In this sense, I think there’s an inconsistency on how women and men are treated in this area. Christian men are routinely warned of the danger of finding their identity in their careers, and are exhorted to treat their other callings in life (such as their role as husbands, fathers, and church members) as worthy of their attention. However, the overemphasis of the familial responsibilities for women has given the impression that women are defined primarily based on what on what they do. In other words, Christian men are admonished not to be workaholics in their careers (outside the home), but Christian women are generally encouraged to devote their energy and talents solely in the home. This raises some honest questions: Are women useful outside the home? Are women useful after the season of childrearing is over? Are women actually needed in the functioning and edification of the church (beyond nursery and potluck meals)?

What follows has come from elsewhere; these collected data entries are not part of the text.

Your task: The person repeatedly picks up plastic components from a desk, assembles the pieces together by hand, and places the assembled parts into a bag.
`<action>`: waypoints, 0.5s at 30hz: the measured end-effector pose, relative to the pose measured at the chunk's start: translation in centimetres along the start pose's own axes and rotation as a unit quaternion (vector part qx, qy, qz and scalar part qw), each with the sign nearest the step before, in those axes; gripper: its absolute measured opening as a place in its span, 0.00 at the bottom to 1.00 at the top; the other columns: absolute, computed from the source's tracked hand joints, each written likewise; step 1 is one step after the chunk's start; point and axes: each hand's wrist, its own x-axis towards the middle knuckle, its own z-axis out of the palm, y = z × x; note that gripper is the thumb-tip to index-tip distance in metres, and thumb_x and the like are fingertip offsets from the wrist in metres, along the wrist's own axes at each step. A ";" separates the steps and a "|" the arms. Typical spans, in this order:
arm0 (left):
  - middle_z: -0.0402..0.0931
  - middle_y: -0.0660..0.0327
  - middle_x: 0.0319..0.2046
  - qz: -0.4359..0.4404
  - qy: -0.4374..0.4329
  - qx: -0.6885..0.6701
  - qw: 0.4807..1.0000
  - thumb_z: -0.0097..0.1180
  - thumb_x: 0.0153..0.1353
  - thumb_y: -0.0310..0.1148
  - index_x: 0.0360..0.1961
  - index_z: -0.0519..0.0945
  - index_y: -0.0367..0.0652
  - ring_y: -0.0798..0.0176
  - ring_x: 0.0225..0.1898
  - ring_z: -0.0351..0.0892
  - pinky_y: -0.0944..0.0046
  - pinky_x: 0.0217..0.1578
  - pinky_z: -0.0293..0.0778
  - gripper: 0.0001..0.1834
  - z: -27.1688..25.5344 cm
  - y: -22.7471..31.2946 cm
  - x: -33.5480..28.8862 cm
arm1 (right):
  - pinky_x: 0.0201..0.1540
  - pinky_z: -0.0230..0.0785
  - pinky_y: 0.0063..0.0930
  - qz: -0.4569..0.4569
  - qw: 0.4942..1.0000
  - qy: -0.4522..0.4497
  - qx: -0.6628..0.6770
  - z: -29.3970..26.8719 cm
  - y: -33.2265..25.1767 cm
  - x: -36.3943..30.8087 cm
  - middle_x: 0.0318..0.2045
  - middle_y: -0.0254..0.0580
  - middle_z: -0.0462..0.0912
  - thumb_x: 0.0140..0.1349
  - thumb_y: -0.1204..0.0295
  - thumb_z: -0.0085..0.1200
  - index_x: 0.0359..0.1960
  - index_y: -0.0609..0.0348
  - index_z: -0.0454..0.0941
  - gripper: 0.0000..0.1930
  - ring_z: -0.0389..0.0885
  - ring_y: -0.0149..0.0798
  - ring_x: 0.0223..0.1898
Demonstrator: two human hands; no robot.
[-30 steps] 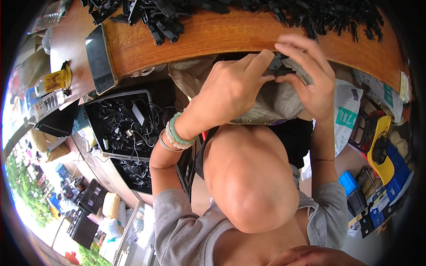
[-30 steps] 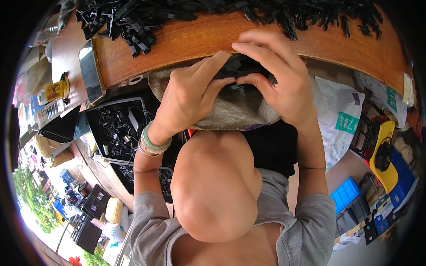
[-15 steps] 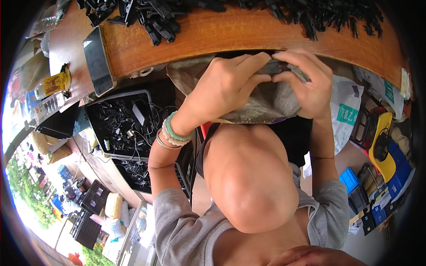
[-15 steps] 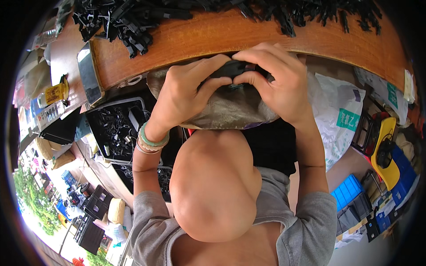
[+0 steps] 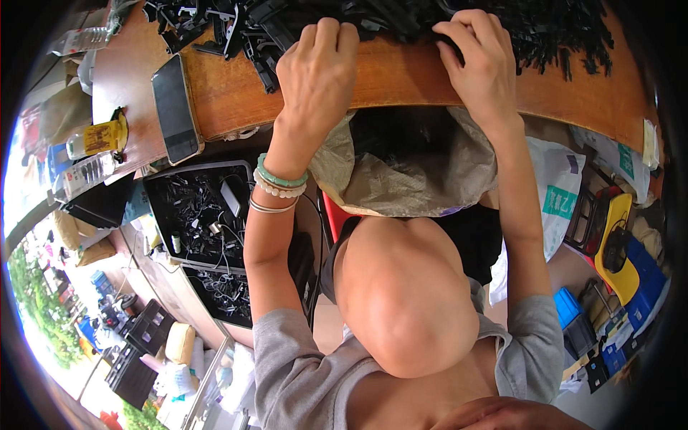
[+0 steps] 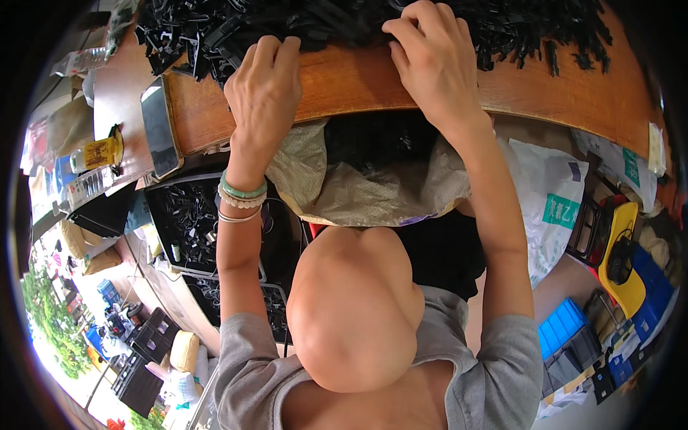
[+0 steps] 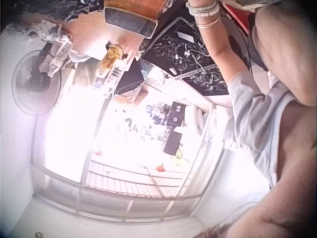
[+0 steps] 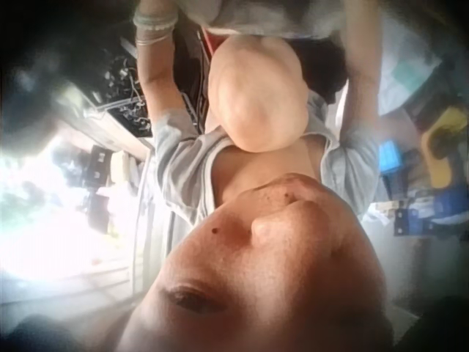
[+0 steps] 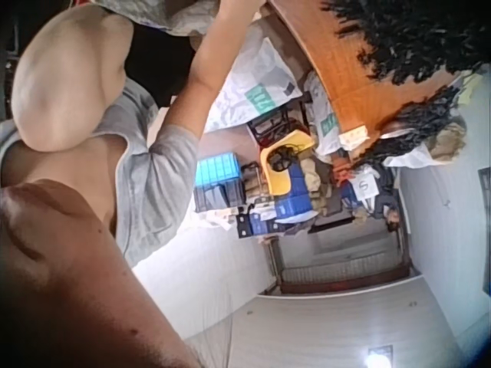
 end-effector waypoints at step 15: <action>0.78 0.56 0.35 -0.360 -0.077 -0.682 0.632 0.58 0.59 0.23 0.40 0.72 0.30 0.66 0.33 0.80 0.71 0.25 0.76 0.11 -2.5 5.0 -0.5 | 0.28 0.75 0.21 0.308 0.689 -0.064 0.653 -3.7 -2.2 -3.0 0.35 0.50 0.83 0.60 0.80 0.56 0.43 0.67 0.78 0.10 0.83 0.36 0.27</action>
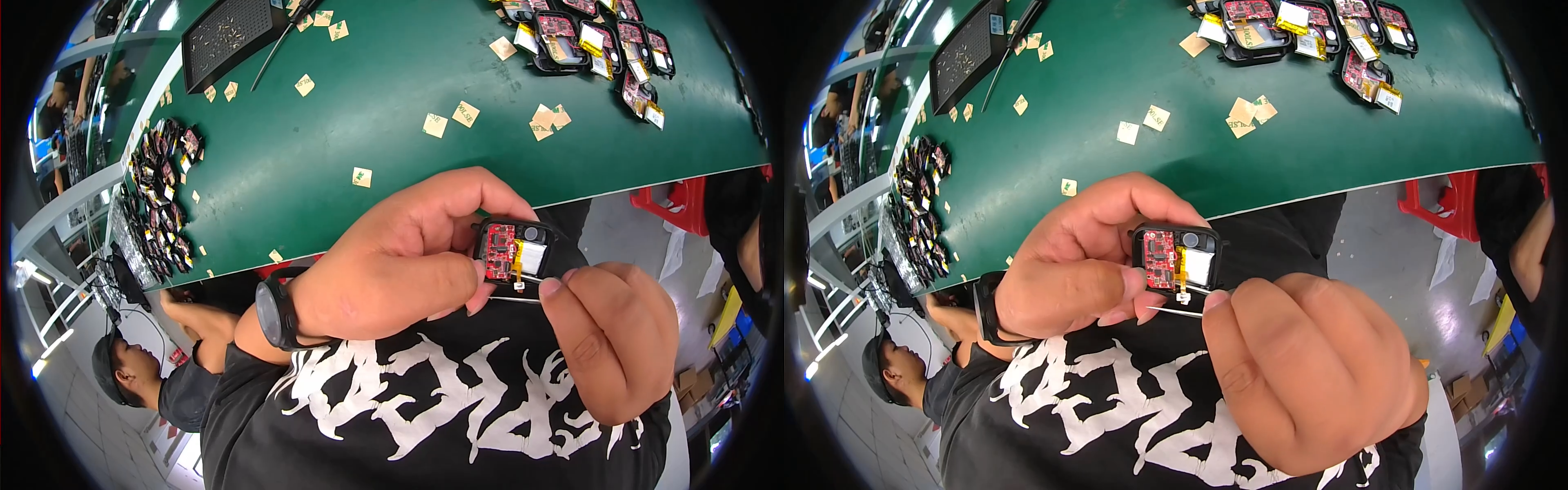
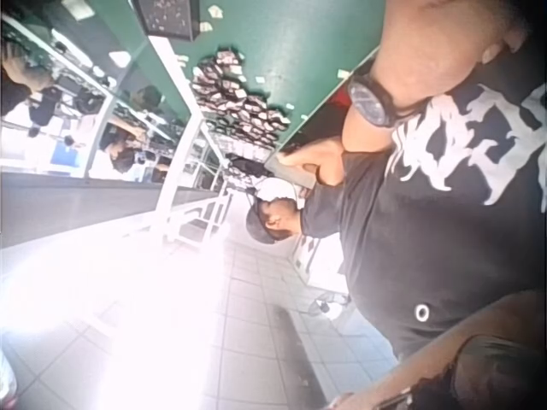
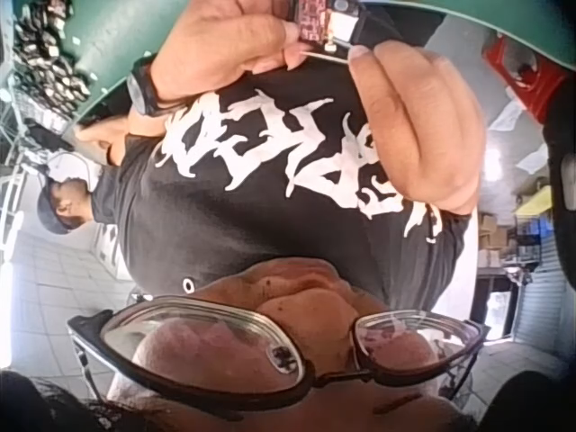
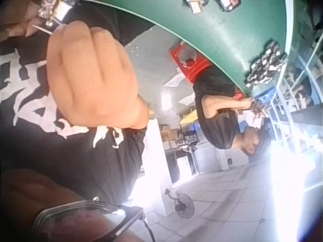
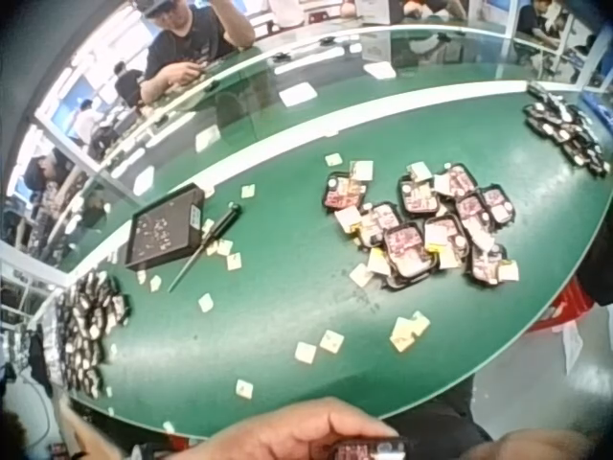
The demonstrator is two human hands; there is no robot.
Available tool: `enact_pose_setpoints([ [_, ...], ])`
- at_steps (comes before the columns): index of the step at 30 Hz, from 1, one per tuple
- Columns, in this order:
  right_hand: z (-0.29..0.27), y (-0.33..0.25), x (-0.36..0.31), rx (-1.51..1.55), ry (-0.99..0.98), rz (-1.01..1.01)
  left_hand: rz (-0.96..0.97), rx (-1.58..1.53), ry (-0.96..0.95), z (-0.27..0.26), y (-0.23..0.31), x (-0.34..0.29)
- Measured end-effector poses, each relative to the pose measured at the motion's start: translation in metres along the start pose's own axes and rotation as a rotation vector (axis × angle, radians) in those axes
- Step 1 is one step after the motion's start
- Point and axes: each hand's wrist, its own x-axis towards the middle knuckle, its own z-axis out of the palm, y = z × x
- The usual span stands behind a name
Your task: Assembling small electronic components, specifically placing batteries and applying adhesive stickers to smartwatch-like devices on a production line.
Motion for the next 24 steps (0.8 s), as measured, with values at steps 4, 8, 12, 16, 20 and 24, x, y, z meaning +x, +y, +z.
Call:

Moreover, historical research has shown that women largely worked outside the home throughout Western history. The reality is that many Christian women work outside of the home not because of the appeal of feminism, but because it is necessary. For the male side, the duties associated with biblical manhood seem to have many similarities with stereotypical American chauvinism where men are characterized as quiet, aloof, and dominant. This may explain why there are few sermons at conferences geared for Christian men on developing gentleness and meekness or addressing gossip among men.
The Need for Older Saints
From my background, the question of biblical manhood and womanhood was rarely discussed because we were raised with “church mothers” and “church fathers”. These older saints knew their role within the church, and they functioned as the gatekeepers of the local church (under the authority of the pastor). They were the individuals who modeled the standard for godliness. Whereas the pastor’s role was primarily teaching and preaching, it was the “church fathers” who gave young men like me clear guidance regarding godly maturity. These men taught me how to be temperate, dignified, and sensible. My wife, like many young Christian women, learned how to be godly through the example of “church mothers”. These older women modeled Christian conduct by exuding self-control (particular with their speech) and through their encouragement and exhortations. They also taught young women how to be teachable, how to be useful within the local church, how to be humble without being passive, and how to be confident without being prideful. For us, biblical womanhood and manhood wasn’t a topic of endless speculation, but it was a modeling of Christian character as demonstrated by older godly saints. It has been my impression that older men and women within broader evangelical churches do not necessarily view themselves in the same light.
Let’s not complicate a matter that is taught in a straightforward manner in Scripture. It is sinful to blur the distinctions that God has made between men and women as if gender/sex is fluid. However, it is also sinful to bind the consciences of men and women based upon extrabiblical hedges and cultural preferences. The pursuit of biblical manhood and womanhood is a pursuit for godliness.